**Task to carry out**
Nothing in the listing below should change; retype it as is.

Raw data START

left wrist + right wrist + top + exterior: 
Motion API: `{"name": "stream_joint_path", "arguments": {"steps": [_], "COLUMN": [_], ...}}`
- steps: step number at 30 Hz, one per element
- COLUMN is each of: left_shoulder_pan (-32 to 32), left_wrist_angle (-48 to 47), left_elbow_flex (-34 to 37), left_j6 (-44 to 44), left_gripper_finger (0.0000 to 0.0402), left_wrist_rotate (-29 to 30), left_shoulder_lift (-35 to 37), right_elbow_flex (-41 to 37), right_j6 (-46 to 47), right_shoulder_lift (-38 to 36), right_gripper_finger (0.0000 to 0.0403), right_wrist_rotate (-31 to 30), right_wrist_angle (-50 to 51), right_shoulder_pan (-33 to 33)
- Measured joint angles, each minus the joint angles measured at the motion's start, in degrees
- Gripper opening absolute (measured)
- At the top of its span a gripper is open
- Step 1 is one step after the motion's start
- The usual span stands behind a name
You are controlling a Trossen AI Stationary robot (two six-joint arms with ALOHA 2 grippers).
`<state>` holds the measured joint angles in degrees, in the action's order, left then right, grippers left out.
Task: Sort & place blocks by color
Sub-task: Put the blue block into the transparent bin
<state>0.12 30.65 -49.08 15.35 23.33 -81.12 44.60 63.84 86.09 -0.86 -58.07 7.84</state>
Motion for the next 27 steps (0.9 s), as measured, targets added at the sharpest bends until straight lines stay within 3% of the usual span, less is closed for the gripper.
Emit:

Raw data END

**Exercise response**
left wrist + right wrist + top + exterior: 
Motion API: `{"name": "stream_joint_path", "arguments": {"steps": [_], "COLUMN": [_], ...}}`
- steps: step number at 30 Hz, one per element
- COLUMN is each of: left_shoulder_pan (-32 to 32), left_wrist_angle (-48 to 47), left_elbow_flex (-34 to 37), left_j6 (-44 to 44), left_gripper_finger (0.0000 to 0.0402), left_wrist_rotate (-29 to 30), left_shoulder_lift (-35 to 37), right_elbow_flex (-41 to 37), right_j6 (-46 to 47), right_shoulder_lift (-38 to 36), right_gripper_finger (0.0000 to 0.0403), right_wrist_rotate (-31 to 30), right_wrist_angle (-50 to 51), right_shoulder_pan (-33 to 33)
- Measured joint angles, each minus the joint angles measured at the motion's start, in degrees
- Gripper opening absolute (measured)
- At the top of its span a gripper is open
- Step 1 is one step after the motion's start
- The usual span stands behind a name
You are controlling a Trossen AI Stationary robot (two six-joint arms with ALOHA 2 grippers).
`<state>` holds the measured joint angles in degrees, in the action's order, left then right, grippers left out.
Task: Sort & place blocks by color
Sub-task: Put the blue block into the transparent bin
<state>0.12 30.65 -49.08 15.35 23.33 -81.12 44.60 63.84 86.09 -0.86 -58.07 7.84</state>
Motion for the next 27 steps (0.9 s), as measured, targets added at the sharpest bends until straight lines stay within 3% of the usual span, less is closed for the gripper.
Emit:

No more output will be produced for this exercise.